● Exercise requirements
Every line of the material below that holds the string "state" should be copied.

● Dataset section
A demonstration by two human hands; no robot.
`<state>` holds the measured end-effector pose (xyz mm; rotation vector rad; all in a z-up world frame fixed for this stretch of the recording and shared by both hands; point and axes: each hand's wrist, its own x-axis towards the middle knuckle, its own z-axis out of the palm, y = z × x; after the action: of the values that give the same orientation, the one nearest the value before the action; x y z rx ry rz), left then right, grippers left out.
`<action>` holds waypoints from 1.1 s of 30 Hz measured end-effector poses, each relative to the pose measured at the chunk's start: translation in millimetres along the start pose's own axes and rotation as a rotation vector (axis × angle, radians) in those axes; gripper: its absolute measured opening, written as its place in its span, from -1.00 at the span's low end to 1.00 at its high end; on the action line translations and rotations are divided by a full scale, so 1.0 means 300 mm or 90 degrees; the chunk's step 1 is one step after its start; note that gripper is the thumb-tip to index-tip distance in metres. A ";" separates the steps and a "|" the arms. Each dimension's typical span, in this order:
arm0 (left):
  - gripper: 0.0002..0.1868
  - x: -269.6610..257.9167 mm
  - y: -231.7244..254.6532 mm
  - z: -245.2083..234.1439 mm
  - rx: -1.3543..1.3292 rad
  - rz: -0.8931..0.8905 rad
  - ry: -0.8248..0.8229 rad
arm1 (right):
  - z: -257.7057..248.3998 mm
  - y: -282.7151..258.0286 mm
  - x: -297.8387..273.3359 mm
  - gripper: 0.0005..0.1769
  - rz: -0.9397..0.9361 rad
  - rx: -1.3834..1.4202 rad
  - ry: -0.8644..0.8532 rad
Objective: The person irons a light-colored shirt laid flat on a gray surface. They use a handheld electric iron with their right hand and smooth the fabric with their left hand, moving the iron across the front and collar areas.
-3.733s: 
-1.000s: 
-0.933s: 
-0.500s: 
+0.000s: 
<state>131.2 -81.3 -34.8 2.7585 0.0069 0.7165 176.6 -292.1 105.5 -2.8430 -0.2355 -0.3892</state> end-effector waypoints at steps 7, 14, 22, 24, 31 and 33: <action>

● Completed task
`<state>` holds the measured end-effector pose (xyz mm; rotation vector rad; all in a z-up world frame fixed for this stretch of the recording and shared by both hands; point and axes: each hand's wrist, its own x-axis towards the middle knuckle, its own z-axis out of the palm, y = z × x; after the action: of the values that give the same orientation, the one nearest the value before the action; x y z rx ry rz), left then right, grippers left out.
<state>131.2 -81.3 -34.8 2.7585 0.0069 0.7165 176.6 -292.1 105.5 -2.8430 -0.2355 -0.3892</state> end-effector waypoints at steps 7, 14, 22, 24, 31 and 33: <action>

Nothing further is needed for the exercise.